- _WHAT YOU SHOULD DO_: In the entries below, count the lines holding "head". Reply with the number only.

- _PROVIDED DATA_:
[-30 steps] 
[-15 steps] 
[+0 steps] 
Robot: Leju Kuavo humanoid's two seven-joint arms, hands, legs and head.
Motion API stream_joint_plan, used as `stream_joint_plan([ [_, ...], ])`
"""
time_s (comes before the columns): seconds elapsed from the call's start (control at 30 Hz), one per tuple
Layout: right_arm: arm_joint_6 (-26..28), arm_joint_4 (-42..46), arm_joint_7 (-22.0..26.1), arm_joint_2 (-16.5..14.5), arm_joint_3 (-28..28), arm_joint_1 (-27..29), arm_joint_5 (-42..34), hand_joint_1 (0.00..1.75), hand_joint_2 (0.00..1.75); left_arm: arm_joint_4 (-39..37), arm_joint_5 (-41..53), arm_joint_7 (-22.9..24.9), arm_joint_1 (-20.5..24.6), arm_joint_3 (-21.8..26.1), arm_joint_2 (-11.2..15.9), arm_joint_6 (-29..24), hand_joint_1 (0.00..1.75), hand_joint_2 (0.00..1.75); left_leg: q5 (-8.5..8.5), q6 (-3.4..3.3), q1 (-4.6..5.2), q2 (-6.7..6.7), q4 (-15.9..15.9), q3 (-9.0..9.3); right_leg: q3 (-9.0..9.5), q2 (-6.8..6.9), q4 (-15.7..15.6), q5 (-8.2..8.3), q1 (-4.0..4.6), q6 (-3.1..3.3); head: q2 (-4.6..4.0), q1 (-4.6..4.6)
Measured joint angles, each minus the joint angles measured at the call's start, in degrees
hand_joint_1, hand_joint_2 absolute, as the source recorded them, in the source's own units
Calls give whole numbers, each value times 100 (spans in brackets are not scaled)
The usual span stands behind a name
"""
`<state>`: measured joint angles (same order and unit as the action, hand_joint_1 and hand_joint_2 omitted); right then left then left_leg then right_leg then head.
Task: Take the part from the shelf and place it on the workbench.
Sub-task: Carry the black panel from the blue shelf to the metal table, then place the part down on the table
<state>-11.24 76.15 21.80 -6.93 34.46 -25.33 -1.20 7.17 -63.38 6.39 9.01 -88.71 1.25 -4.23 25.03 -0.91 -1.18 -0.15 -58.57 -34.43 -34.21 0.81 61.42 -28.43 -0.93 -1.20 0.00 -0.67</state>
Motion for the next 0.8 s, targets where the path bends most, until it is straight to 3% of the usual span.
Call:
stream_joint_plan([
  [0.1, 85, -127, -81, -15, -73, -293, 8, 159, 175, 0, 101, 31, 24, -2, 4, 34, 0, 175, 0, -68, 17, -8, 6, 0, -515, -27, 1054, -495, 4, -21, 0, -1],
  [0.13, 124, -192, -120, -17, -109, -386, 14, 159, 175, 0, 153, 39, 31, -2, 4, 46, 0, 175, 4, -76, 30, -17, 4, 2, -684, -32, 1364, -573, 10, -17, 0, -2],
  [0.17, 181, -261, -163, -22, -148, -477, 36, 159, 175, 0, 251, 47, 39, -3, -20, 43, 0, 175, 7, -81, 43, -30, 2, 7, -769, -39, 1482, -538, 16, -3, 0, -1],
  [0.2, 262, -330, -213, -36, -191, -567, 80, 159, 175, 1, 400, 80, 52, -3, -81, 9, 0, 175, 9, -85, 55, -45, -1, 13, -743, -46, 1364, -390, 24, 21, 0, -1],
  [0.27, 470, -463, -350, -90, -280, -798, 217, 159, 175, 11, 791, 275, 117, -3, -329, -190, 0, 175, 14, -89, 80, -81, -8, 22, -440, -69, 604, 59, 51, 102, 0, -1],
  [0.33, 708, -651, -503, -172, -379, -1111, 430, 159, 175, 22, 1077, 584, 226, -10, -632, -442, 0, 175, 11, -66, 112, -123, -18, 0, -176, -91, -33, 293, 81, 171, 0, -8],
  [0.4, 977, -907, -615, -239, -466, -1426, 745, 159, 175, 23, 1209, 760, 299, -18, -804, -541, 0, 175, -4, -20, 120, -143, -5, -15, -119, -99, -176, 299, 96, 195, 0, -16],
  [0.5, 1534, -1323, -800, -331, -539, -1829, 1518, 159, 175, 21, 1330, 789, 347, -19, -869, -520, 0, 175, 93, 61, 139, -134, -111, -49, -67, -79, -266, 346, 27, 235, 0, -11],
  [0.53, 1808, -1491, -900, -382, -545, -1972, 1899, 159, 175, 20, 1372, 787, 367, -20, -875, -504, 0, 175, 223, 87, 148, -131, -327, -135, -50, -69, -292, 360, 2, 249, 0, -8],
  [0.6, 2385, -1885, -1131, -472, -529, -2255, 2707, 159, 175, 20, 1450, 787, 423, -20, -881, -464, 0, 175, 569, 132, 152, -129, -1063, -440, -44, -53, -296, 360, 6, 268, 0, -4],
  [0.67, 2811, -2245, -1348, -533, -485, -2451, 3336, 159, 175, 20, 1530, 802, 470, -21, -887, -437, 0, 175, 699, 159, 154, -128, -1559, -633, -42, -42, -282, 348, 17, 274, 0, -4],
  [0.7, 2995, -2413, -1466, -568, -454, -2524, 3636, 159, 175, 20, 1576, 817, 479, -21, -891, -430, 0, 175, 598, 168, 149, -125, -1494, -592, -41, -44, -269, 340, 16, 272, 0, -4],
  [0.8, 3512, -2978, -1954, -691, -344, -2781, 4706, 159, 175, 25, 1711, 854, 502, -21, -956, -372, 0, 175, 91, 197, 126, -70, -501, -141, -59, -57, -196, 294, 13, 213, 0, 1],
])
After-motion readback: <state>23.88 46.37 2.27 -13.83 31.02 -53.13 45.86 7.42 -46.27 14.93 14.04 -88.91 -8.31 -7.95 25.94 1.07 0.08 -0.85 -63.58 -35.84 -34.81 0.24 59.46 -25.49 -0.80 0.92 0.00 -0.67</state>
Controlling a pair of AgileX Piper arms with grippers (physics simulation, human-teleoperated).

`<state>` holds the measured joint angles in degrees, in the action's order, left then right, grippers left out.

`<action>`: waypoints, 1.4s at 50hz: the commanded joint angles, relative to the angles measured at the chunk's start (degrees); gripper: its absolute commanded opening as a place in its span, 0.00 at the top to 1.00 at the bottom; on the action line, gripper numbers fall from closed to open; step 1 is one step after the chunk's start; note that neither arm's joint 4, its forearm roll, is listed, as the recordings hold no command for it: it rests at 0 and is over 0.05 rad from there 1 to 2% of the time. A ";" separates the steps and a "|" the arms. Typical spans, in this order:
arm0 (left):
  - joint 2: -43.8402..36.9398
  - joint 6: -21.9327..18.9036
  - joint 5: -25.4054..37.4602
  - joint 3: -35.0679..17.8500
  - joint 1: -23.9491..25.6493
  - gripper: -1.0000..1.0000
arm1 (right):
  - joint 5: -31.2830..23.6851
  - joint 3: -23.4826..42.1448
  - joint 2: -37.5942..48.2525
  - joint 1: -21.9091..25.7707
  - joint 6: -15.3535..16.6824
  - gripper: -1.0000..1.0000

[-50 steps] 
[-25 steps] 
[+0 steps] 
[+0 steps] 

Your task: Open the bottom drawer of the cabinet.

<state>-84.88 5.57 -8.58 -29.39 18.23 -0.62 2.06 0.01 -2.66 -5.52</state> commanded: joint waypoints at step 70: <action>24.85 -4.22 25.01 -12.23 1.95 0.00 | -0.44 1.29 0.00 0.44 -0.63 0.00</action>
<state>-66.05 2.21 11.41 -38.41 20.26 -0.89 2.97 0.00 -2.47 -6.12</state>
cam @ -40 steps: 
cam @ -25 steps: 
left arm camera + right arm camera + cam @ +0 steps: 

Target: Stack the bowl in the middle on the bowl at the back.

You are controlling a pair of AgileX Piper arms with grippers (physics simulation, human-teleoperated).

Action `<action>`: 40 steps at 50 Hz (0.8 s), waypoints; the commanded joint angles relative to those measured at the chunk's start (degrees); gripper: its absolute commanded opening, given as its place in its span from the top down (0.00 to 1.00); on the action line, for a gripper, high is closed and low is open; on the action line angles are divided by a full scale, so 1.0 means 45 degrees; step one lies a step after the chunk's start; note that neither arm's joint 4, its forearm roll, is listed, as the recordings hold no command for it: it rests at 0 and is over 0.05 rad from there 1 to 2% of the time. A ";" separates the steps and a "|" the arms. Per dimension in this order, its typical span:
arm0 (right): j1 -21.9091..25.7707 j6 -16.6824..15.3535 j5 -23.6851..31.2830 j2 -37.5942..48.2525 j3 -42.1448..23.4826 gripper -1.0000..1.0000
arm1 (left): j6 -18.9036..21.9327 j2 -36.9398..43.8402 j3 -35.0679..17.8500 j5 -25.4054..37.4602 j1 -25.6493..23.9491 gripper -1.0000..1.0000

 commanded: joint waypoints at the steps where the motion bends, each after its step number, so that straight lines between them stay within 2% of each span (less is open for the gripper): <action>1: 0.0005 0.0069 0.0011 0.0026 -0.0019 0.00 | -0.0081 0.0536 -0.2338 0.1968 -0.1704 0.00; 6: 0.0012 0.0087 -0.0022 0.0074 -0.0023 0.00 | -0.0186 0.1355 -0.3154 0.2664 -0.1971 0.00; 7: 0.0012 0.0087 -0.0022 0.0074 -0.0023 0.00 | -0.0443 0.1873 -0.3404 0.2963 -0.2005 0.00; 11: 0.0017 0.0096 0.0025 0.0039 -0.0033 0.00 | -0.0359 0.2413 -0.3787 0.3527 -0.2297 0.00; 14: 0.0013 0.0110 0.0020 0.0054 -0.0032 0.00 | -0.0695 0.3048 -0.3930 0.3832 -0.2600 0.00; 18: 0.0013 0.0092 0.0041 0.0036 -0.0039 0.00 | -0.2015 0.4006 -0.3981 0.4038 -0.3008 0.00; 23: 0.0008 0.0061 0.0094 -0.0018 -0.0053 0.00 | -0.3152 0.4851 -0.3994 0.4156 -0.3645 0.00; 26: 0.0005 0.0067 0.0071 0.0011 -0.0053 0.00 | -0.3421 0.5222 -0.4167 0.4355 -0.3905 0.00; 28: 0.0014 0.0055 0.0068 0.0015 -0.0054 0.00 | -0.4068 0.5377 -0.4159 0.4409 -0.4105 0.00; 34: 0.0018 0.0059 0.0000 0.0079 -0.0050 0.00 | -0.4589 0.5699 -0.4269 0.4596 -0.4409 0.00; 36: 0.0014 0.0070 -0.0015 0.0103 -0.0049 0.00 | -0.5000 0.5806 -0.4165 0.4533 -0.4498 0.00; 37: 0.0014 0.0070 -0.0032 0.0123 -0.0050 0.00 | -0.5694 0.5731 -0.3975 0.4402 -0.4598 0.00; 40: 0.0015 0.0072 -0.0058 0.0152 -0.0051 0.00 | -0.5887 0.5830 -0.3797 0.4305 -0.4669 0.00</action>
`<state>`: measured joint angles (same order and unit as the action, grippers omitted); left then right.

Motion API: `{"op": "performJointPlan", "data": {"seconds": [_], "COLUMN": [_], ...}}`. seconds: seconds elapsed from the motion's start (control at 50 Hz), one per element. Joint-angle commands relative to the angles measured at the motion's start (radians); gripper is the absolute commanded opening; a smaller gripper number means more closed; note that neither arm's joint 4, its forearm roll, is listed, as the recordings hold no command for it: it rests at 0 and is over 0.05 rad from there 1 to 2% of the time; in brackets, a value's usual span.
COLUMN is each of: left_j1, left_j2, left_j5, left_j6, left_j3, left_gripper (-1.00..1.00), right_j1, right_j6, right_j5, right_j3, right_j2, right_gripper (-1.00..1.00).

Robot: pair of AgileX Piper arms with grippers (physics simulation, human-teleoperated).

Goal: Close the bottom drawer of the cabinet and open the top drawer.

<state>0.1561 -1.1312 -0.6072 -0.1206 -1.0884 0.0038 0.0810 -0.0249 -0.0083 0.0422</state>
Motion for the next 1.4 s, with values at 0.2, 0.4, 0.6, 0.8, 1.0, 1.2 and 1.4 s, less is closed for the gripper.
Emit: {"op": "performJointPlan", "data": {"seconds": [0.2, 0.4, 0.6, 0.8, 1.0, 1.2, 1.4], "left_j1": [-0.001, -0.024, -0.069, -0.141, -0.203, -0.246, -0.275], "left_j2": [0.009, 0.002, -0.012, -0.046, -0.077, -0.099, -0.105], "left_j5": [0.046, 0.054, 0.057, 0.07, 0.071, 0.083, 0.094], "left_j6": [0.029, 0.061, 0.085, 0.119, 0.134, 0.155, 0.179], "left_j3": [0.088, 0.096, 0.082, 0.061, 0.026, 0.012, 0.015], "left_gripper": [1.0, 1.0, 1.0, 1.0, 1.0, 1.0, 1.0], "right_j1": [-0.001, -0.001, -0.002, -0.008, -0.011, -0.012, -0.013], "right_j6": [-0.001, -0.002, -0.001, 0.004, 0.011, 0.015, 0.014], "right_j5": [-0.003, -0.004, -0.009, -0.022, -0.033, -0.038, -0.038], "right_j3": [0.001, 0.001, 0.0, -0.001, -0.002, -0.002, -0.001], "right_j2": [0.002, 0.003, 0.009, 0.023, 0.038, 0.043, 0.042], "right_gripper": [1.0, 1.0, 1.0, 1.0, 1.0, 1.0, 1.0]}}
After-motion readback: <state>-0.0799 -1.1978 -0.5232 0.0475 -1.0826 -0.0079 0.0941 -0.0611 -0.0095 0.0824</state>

- _RESPONSE TO THE TASK_: 3